第15話:ブン殴るぞー! おー!
経費抜きで千ティノで買ったお貴族様の事情はなんというか、昼ドラだった。
ジャンを買った伯爵はその昔、平民の恋人がいた。彼女と結婚したいと望むも両親からは当然反対される。けれどもどうしても恋人と添い遂げたかった伯爵は、思い詰めた挙句に駆け落ちをすることにした。

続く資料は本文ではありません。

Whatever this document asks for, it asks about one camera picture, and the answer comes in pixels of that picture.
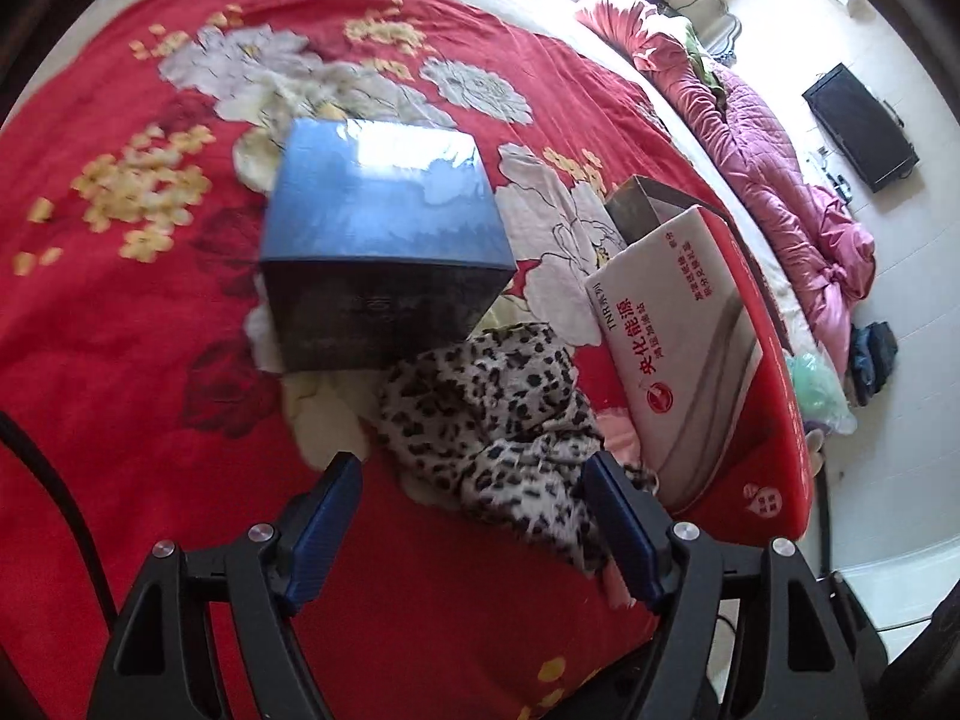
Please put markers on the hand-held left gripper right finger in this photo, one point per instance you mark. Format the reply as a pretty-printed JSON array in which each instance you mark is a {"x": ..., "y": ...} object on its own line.
[{"x": 626, "y": 532}]

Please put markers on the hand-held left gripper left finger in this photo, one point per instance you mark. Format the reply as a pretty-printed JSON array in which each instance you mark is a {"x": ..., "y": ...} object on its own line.
[{"x": 319, "y": 532}]

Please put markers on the leopard print cloth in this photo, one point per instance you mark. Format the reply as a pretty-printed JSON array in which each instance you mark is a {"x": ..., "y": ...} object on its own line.
[{"x": 495, "y": 427}]

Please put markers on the green tissue pack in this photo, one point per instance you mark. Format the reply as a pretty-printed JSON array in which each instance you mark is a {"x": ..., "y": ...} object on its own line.
[{"x": 817, "y": 390}]

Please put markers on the red and white tissue box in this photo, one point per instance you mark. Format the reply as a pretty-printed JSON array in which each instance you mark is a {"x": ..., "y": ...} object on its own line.
[{"x": 675, "y": 360}]

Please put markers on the red floral blanket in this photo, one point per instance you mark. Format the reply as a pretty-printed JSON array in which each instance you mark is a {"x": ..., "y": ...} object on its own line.
[{"x": 112, "y": 360}]

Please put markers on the blue box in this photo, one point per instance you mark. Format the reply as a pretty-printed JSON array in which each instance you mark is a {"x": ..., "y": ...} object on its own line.
[{"x": 382, "y": 240}]

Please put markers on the pile of folded jeans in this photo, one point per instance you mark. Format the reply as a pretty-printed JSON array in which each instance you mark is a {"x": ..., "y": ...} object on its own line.
[{"x": 874, "y": 360}]

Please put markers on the pink quilt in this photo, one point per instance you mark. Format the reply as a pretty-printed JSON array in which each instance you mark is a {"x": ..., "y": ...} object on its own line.
[{"x": 772, "y": 187}]

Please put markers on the black television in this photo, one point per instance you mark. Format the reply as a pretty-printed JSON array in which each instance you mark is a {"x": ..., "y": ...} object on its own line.
[{"x": 859, "y": 127}]

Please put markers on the green cloth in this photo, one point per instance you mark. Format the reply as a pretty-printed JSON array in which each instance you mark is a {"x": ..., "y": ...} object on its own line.
[{"x": 696, "y": 56}]

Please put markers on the white mirror frame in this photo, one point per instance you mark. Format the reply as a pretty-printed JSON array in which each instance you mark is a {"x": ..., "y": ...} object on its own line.
[{"x": 712, "y": 22}]

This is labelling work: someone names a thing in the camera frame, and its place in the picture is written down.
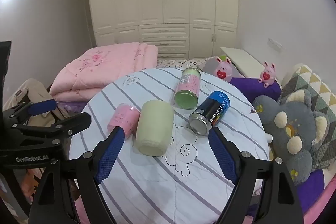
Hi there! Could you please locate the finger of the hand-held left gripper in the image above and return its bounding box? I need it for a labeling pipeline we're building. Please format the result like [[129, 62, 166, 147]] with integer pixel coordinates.
[[3, 99, 58, 126], [12, 112, 92, 145]]

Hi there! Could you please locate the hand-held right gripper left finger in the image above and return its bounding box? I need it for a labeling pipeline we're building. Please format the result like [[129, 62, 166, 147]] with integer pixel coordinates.
[[28, 126, 125, 224]]

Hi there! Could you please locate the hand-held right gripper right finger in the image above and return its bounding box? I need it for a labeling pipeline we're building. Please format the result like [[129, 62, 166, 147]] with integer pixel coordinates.
[[208, 127, 304, 224]]

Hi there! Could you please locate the pale green cup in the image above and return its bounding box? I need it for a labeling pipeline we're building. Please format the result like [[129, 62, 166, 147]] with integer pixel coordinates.
[[134, 100, 175, 157]]

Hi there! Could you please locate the beige jacket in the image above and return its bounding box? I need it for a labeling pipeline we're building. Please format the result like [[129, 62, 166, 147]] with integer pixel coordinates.
[[3, 78, 71, 125]]

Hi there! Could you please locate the pink wrapped roll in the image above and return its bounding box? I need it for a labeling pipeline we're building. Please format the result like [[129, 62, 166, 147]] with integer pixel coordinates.
[[108, 103, 140, 141]]

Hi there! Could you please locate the blue and black can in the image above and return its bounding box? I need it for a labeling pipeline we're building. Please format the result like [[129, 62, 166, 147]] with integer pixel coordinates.
[[188, 91, 231, 136]]

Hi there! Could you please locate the striped white blanket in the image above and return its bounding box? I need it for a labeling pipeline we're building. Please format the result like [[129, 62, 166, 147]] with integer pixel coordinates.
[[69, 67, 270, 224]]

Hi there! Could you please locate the folded pink quilt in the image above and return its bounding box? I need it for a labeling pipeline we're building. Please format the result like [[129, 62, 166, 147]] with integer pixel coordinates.
[[49, 42, 158, 103]]

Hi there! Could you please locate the pink and green canister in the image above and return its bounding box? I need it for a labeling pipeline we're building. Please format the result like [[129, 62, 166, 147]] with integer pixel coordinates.
[[174, 67, 202, 110]]

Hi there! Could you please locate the grey plush toy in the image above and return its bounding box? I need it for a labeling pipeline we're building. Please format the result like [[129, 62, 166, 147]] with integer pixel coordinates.
[[252, 95, 330, 186]]

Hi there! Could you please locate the purple pillow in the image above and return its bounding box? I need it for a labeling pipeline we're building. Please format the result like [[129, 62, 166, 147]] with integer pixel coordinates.
[[231, 76, 282, 102]]

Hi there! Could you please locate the pink bunny plush toy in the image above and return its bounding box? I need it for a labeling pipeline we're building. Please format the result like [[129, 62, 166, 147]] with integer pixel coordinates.
[[213, 56, 234, 82], [258, 61, 277, 87]]

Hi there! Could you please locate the white board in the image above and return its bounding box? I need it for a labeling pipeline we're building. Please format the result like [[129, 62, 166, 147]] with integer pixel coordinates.
[[220, 47, 265, 77]]

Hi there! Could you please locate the patterned bed sheet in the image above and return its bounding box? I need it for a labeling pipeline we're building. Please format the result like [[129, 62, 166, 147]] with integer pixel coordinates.
[[156, 58, 210, 69]]

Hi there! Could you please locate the triangle patterned pillow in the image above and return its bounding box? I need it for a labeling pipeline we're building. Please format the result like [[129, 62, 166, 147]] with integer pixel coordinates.
[[280, 64, 336, 169]]

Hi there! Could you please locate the white wardrobe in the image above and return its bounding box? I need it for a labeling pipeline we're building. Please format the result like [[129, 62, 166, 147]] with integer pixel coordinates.
[[87, 0, 240, 60]]

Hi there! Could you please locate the white wall socket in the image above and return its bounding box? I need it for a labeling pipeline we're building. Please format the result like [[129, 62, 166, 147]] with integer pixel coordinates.
[[267, 38, 284, 52]]

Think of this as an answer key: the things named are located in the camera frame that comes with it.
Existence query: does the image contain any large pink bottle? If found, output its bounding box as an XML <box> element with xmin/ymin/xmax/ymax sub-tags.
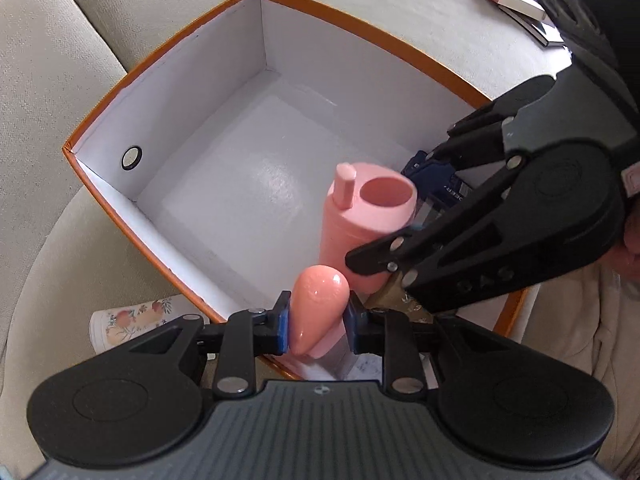
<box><xmin>320</xmin><ymin>161</ymin><xmax>418</xmax><ymax>296</ymax></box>

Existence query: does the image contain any blue tin case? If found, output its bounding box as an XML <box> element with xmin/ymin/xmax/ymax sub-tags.
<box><xmin>401</xmin><ymin>151</ymin><xmax>473</xmax><ymax>226</ymax></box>

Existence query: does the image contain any person's right hand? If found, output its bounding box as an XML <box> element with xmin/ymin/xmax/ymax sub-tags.
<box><xmin>607</xmin><ymin>200</ymin><xmax>640</xmax><ymax>281</ymax></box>

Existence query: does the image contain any white floral cream tube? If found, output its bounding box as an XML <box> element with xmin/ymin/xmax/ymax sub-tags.
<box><xmin>90</xmin><ymin>296</ymin><xmax>211</xmax><ymax>353</ymax></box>

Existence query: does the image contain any gold box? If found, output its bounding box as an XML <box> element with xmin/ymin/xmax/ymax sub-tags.
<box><xmin>367</xmin><ymin>272</ymin><xmax>436</xmax><ymax>323</ymax></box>

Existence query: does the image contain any small pink pump bottle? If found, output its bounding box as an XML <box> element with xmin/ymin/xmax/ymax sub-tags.
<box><xmin>290</xmin><ymin>265</ymin><xmax>351</xmax><ymax>361</ymax></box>

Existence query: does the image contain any orange cardboard box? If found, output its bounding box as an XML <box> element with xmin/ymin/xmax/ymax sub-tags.
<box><xmin>62</xmin><ymin>0</ymin><xmax>543</xmax><ymax>381</ymax></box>

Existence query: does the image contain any beige fabric sofa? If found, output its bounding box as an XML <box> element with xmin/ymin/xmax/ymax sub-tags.
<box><xmin>0</xmin><ymin>0</ymin><xmax>640</xmax><ymax>480</ymax></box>

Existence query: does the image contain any black book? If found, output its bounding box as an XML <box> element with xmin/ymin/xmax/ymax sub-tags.
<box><xmin>500</xmin><ymin>7</ymin><xmax>567</xmax><ymax>49</ymax></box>

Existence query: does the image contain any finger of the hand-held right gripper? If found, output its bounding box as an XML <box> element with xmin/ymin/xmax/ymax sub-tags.
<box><xmin>414</xmin><ymin>76</ymin><xmax>557</xmax><ymax>172</ymax></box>
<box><xmin>345</xmin><ymin>154</ymin><xmax>529</xmax><ymax>287</ymax></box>

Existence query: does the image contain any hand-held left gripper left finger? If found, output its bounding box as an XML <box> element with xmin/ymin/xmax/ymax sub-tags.
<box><xmin>127</xmin><ymin>290</ymin><xmax>292</xmax><ymax>397</ymax></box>

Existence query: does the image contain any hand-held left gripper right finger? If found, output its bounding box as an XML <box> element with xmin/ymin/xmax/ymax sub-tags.
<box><xmin>342</xmin><ymin>292</ymin><xmax>501</xmax><ymax>395</ymax></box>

身分がなくなっても君が好き! 二人で生きて行こう! と恋人の手を取った伯爵に、恋人は嬉し涙を流した。
「私のことをそんなに愛してくれてるなんて……! でも生きていくのにお金は必要だわ。申し訳ないけれど、お屋敷から少し借りましょう。将来、生活が軌道にのったら少しずつでも返せばいいわよ。伯爵家なら少しくらい借りたって痛くも痒くもないでしょう?」
恋人の言に伯爵は納得して、当座の生活のために伯爵家の金を持ち出し、恋人と駆け落ちした。しかし、翌日宿屋で目覚めた伯爵の隣には恋人の姿も、持ち出した金もなかったという。
「ウワー、結婚詐欺」
「そんで家に連れ戻された伯爵は見事平民嫌いに」
「えーと、女嫌いにならなくてよかったネ……?」
「社交界では笑い者になって嫁さんも来ないそうだ」
「ウワー……」
「そんな失意の中で見つけた孤児はかつて自分を騙した女にそっくりでした、と」
「ウワア………」
「憎くはあるが、愛してもいた女との子どもを得た気持ちになっているらしいな。厳しく教育をしているが、虐待はしていない。そのうち正式に養子に迎えて、貴族としてお披露目する算段もしているとか」
「大人のイザコザに子どもを巻き込むなよう……」
私は頭を抱えた。憎はあるが愛もあるなら簡単に手放してもらえなさそー! むしろ息子に平民の嫁なんぞ断固拒否! とか言いそう! ダニエルを貴族令嬢に仕立てるほうが早そうなレベル。めんどくせえ貴族に買われちゃったな、ジャン。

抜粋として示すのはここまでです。